LA TREILLE ET LA GARGOULETTE ...
Le Cap Sounion, dans l'Attique - Grèce -
Cette scène se passe en Grèce, au Cap Sounion ; nous sommes en 1964 ! Un voyage toujours craint en Boeing 707, de retour d'un long séjour au Cambodge ( 3 ans ), une belle escale à Athènes pour visiter durant une semaine le Péloponèse, découvrir un peu le Patrimoine Hellénique. Nous sommes en famille, un ami de mon frère aîné nous accompagne ; un abcés mémorable à la molaire - nous l'appelions le " Pelican " ; les enfants sont parfois très moqueurs, quels fous rires ; entre féeries et insouciances, les charmes de l'exploration du temps, et le voilier de l'enfance pour le remonter près du dieu de la mer ! Voilà qui nous comblait d'aventures.
Deux détails galvaniseront à jamais ce moment : une Treille et une Gargoulette posée sur une table en vieux bois ! Mais il suffit au désert d'une seule goutte d'eau pour voir la vie éclore ...
Un cap abrupt et franc domine encore dans ma souvenance des tombants pierreux inondés de soleil et de chaleur. Des images allant aux prises de ce vaste dévalement de mots et de regards qui me reviennent comme un écho. En s'éloignant des
côtes dentelées la mer, entre les rochers mordorés, la mer Egée blanchit : sages et vénérables étendues de vérité ; on devine presque le dédale des îles secrètes que le Meltem révèle à la faveur de violentes rafales. L'air est devenu cristallin ; il creuse une longue houle et fouille le périple
d'Ulysse. La route qui serpente au fil de lacets pénibles prend fin et le vent, d'un seul coup, esquisse un merveilleux tableau. Le soleil est au zénith.

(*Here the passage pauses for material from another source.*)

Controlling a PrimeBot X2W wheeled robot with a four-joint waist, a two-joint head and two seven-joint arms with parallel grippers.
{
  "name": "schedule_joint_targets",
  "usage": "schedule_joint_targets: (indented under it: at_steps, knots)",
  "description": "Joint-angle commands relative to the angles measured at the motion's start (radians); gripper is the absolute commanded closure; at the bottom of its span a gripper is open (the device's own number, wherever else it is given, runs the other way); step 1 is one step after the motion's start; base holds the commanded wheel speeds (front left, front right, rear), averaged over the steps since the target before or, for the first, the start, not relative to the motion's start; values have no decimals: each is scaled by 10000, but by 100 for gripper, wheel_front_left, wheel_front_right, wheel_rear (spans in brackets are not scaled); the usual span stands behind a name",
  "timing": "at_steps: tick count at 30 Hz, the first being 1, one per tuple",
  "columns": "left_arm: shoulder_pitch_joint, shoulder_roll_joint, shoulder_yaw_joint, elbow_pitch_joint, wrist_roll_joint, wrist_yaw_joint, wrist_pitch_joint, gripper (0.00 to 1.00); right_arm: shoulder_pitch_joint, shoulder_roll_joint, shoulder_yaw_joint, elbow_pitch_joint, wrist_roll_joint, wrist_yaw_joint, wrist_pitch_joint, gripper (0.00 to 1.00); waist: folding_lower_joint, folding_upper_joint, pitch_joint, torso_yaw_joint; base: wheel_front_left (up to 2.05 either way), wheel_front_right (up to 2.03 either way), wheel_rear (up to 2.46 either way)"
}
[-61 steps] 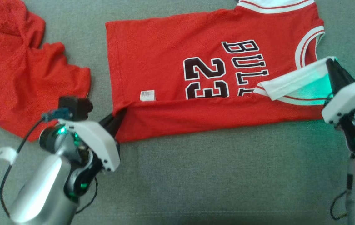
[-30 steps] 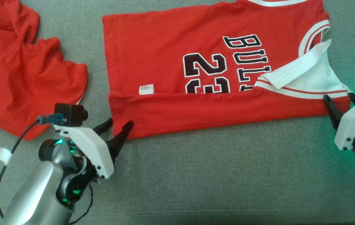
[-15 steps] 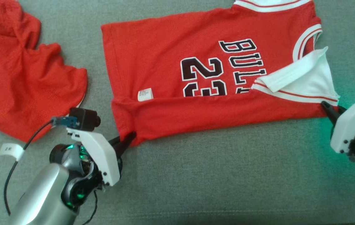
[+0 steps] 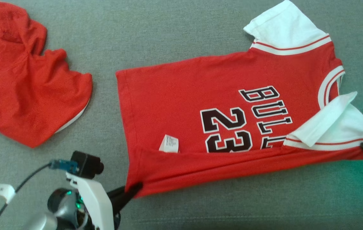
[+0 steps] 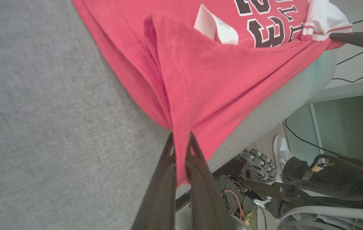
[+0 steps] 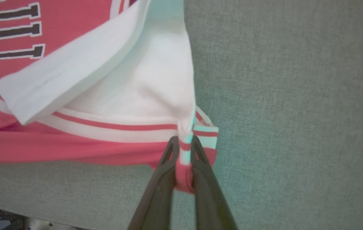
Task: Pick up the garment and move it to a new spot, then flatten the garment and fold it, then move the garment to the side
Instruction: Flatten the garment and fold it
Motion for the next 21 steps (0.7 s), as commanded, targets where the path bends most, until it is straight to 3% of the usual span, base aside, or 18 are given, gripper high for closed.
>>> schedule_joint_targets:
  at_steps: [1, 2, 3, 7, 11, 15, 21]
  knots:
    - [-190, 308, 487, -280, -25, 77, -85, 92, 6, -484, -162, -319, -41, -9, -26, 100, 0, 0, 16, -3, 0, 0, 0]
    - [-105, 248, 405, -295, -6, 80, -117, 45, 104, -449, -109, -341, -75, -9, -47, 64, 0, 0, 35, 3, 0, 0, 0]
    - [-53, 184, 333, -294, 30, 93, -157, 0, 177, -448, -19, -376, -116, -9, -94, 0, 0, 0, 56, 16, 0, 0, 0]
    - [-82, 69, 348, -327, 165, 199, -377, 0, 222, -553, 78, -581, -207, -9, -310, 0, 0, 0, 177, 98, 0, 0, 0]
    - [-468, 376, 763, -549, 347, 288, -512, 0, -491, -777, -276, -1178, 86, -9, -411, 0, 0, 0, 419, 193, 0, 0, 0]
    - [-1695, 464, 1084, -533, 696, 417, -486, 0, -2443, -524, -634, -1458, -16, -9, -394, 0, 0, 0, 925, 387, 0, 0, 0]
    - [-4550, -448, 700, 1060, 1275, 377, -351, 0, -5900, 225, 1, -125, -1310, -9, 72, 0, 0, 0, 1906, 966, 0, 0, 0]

J'ai sept ans, et des mois... Mes yeux me paraissent si petits ; comment appréhender l'infini tout seul ?... Entre les colonnades et les chapiteaux des temples, les théâtres antiques et tant de ruines hérissées à travers la campagne, les vestiges longent la route, le temps et l'espace s'étirent indéfiniment et se prêtent nonchalemment aux commandes de l'imaginaire fécond de l'enfant.
Une gargote basse et blanche flanquée contre un talus retient l'attention. Un petit chien erre, nous allons jouer ensemble ; le coup d'oeil vers l'azur est subjuguant, presque vertigineux, vaporeux !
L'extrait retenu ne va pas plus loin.